- EXERCISE GOAL -
All that should come back is the lines of the data below from the one containing "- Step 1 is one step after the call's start" to the one containing "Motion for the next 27", inclusive, exactly as they stand.

▶

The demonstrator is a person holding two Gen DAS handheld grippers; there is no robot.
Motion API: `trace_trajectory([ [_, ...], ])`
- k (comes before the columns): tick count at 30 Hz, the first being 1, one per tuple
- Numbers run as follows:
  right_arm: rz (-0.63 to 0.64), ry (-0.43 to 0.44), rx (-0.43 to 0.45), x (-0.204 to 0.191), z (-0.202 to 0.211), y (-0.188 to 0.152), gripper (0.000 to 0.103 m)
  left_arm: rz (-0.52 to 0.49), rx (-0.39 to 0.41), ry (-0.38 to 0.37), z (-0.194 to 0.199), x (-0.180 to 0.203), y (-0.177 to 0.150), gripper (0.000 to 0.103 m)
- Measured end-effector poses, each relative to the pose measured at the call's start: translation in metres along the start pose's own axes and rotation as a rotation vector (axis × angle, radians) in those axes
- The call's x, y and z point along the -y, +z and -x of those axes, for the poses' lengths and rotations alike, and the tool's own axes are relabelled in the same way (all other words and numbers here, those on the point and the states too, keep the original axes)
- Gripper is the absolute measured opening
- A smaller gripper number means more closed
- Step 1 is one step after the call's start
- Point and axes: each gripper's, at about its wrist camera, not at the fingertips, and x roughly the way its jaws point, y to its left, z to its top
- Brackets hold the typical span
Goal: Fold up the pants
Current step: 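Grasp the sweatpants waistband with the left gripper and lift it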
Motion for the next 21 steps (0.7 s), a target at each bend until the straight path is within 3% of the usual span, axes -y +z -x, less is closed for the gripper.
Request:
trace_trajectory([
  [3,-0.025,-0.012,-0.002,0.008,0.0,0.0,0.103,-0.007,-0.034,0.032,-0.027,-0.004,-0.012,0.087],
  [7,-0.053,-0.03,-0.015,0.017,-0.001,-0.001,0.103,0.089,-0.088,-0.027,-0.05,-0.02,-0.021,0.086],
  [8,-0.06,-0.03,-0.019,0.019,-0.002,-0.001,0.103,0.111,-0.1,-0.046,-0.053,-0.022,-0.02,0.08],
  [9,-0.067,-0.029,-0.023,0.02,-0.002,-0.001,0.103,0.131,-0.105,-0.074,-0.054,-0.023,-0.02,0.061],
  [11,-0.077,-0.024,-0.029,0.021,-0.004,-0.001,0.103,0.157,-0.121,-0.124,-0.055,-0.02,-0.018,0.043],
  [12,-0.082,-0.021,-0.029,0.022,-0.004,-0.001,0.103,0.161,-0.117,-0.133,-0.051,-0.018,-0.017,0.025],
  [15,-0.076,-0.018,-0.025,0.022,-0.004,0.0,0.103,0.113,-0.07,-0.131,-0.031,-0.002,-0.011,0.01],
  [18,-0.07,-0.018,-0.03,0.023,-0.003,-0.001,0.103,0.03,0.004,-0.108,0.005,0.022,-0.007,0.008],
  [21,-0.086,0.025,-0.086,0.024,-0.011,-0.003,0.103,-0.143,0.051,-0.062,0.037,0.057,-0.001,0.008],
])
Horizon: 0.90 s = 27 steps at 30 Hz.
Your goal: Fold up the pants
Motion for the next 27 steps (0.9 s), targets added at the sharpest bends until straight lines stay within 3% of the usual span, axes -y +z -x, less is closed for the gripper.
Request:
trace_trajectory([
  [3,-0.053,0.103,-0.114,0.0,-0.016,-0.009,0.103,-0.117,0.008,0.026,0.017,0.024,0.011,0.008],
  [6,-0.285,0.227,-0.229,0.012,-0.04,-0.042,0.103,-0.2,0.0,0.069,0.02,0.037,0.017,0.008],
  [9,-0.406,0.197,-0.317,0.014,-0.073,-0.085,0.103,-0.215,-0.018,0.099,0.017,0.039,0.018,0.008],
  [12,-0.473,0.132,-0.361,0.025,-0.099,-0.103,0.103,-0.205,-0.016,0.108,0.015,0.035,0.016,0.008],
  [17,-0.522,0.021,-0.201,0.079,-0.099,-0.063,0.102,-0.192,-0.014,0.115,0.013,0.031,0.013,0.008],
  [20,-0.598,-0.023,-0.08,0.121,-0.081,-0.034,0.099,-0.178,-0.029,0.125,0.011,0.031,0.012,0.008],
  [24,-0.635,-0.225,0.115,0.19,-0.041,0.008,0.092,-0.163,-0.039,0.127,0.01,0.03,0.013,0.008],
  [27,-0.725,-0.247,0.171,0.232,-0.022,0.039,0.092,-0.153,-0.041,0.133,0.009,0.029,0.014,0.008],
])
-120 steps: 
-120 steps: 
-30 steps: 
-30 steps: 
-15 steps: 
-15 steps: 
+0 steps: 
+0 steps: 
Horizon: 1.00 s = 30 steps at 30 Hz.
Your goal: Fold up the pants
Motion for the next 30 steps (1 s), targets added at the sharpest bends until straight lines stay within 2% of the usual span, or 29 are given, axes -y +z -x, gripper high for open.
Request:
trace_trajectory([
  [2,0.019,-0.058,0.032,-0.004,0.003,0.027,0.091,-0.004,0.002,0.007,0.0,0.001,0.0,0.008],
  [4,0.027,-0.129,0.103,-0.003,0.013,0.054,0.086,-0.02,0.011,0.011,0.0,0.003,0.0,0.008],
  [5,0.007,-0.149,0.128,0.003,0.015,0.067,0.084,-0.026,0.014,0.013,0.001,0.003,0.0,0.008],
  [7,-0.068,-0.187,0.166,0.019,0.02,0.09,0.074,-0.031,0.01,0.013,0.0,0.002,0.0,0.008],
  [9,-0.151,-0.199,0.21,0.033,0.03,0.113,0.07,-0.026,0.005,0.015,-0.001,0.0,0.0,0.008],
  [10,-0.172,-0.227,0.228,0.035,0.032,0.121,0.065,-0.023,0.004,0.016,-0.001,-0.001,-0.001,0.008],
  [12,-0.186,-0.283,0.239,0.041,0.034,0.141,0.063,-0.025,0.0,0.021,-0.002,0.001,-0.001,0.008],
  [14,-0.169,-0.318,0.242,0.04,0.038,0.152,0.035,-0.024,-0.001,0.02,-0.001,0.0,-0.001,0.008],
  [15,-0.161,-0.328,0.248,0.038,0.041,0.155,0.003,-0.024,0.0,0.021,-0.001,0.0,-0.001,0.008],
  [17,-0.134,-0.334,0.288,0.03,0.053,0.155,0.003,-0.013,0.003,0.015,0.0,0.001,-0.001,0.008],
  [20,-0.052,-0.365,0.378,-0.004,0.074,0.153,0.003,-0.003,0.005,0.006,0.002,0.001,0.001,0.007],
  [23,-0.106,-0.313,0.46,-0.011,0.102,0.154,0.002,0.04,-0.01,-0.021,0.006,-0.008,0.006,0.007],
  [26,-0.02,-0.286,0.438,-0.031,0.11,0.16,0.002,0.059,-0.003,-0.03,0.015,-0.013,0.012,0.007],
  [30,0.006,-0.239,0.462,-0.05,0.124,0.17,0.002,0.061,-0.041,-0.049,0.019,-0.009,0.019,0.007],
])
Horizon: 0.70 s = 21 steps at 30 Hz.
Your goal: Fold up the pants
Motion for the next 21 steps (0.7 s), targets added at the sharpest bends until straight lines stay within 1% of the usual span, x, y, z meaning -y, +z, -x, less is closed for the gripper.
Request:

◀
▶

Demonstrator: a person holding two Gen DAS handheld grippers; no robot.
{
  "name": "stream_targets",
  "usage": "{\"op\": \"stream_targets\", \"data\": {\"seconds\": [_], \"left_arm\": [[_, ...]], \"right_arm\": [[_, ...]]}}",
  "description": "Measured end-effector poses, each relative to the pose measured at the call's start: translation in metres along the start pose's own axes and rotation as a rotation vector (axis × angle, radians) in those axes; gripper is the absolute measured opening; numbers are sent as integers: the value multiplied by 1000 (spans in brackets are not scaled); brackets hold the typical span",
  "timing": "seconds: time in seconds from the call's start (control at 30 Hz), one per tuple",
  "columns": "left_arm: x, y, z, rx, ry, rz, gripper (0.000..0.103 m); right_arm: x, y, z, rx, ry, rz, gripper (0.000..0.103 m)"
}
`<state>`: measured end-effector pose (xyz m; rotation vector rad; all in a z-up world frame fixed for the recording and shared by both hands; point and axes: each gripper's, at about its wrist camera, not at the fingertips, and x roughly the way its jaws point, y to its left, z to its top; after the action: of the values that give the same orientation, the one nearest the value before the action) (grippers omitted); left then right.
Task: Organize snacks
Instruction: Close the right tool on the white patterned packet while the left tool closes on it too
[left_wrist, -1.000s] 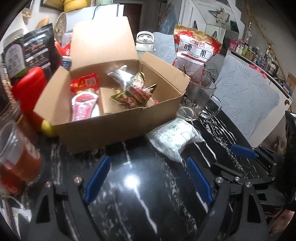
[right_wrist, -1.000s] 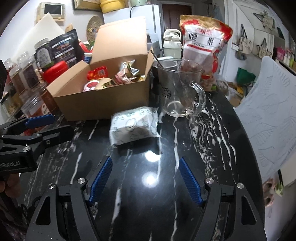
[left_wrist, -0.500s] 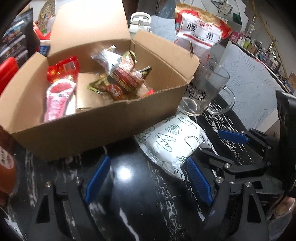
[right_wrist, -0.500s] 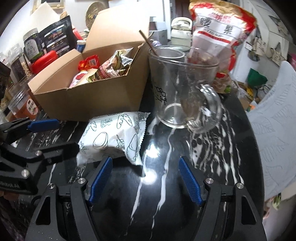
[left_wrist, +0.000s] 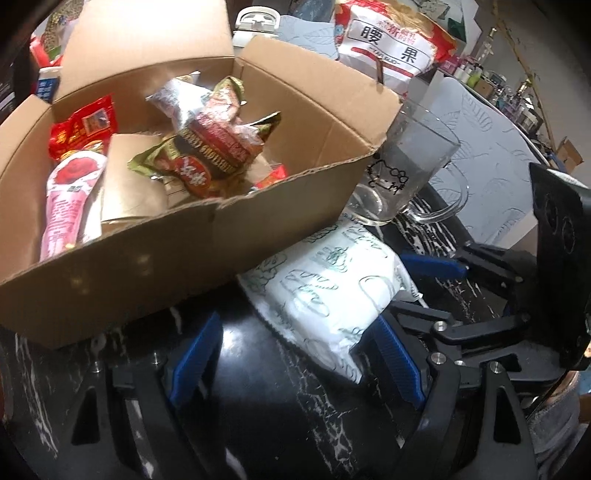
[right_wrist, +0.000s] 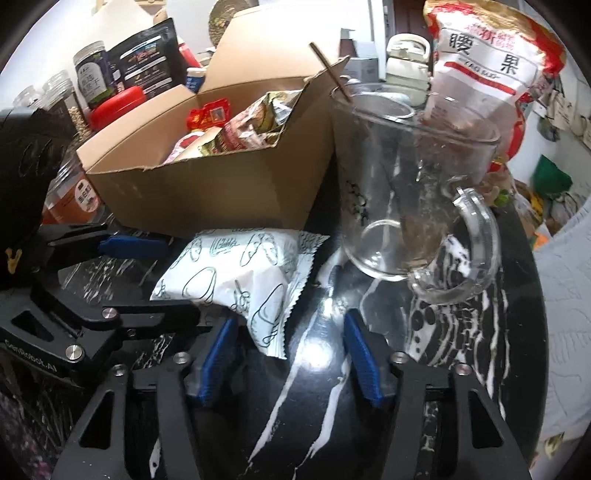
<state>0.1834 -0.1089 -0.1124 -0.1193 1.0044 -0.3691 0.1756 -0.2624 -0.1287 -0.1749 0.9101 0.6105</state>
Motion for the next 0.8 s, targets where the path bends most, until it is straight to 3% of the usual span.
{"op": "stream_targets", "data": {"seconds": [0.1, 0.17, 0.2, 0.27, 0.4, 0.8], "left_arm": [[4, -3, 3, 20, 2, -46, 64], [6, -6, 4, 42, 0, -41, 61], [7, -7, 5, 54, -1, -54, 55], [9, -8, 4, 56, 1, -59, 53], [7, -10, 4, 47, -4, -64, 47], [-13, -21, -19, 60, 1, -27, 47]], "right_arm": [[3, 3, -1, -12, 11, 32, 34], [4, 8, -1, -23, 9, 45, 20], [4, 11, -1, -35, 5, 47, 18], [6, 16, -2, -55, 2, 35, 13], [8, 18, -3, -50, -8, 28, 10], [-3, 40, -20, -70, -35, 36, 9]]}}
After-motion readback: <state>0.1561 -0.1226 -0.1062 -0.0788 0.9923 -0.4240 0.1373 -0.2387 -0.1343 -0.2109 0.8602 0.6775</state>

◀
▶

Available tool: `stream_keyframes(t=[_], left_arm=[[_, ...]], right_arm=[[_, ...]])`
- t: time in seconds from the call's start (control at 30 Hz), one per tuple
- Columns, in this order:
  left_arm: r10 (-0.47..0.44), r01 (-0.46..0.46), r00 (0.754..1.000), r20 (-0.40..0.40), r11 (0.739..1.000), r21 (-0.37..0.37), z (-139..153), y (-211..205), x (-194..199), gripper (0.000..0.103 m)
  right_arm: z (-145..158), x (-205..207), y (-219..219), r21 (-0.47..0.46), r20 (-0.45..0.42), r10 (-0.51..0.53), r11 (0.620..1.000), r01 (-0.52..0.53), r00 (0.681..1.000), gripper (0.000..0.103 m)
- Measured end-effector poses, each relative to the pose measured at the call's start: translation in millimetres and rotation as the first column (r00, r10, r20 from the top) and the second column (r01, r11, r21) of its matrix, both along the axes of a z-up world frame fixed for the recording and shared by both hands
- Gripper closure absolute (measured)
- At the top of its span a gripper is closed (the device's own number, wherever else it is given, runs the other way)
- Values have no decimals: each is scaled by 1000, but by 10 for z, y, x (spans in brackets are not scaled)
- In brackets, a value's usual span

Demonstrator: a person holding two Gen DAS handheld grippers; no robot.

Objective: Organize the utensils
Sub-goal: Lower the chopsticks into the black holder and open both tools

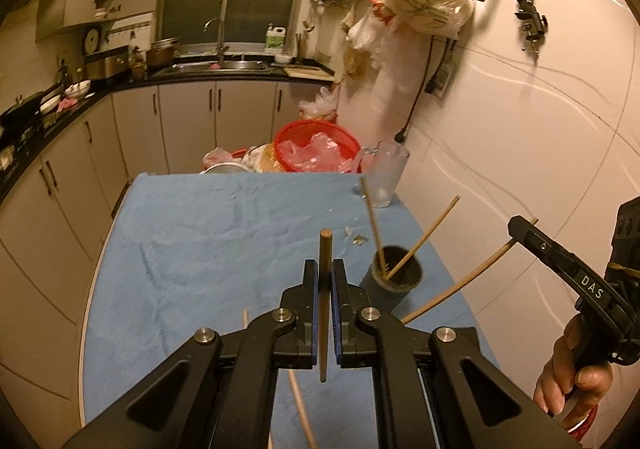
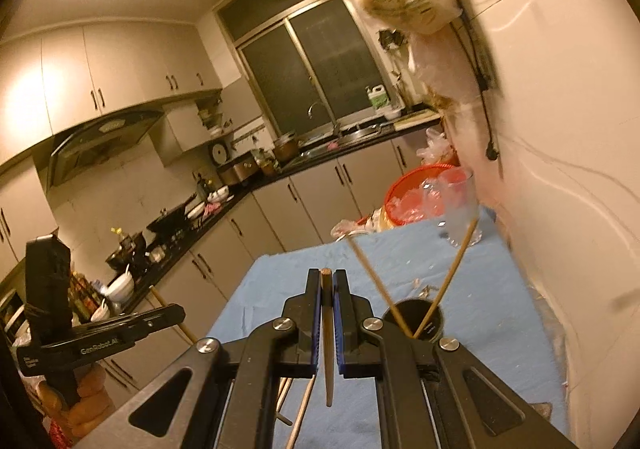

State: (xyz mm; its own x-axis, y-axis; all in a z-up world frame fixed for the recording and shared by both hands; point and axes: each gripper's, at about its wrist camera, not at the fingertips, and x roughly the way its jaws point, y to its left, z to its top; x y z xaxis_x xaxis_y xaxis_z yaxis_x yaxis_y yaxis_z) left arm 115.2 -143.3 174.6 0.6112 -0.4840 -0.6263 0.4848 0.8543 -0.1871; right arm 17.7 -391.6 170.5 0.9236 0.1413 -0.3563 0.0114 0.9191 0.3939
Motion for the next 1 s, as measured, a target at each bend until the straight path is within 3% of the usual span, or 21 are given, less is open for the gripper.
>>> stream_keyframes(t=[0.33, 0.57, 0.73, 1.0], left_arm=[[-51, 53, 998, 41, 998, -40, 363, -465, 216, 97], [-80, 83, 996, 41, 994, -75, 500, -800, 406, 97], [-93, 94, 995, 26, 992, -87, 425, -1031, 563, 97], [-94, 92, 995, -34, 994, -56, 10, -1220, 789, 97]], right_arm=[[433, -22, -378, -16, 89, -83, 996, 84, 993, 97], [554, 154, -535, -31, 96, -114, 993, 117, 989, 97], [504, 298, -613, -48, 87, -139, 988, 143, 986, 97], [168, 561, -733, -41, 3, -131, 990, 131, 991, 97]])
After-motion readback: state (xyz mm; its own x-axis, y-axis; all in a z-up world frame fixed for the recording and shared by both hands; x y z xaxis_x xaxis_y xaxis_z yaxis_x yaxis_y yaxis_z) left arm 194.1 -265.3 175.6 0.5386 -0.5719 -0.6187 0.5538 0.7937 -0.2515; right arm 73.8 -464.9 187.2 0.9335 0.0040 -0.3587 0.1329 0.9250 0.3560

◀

- RESPONSE FOR THIS EXERCISE -
- Step 1 is one step after the call's start
- Point and axes: each gripper's, at about its wrist camera, not at the fingertips, and x roughly the way its jaws point, y to its left, z to its top
- Brackets hold the typical span
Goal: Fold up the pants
Current step: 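Grasp the sweatpants waistband with the left gripper and lift it
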Motion for the next 21 steps (0.7 s), a target at each bend until the straight path is within 3% of the usual span, axes -y +z -x, less is closed for the gripper.
Request:
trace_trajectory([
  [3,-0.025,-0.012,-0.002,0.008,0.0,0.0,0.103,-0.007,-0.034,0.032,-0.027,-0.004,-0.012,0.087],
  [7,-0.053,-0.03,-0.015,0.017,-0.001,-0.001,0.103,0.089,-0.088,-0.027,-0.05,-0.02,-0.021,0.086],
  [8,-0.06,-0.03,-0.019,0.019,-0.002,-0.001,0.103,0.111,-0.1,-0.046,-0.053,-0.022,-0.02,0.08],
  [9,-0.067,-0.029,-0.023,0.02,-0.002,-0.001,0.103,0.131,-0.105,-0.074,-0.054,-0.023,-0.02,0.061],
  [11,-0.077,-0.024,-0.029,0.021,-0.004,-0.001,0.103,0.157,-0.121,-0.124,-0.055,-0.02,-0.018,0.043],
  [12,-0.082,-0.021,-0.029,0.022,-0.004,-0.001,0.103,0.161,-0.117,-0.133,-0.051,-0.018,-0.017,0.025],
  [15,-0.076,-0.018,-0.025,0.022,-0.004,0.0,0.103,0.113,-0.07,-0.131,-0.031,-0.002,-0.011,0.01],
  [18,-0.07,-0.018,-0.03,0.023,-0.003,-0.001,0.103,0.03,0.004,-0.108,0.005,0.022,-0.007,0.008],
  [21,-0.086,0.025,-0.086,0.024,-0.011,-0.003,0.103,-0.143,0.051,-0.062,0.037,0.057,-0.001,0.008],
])
Horizon: 0.90 s = 27 steps at 30 Hz.
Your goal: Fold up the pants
Motion for the next 27 steps (0.9 s), targets added at the sharpest bends until straight lines stay within 3% of the usual span, axes -y +z -x, less is closed for the gripper.

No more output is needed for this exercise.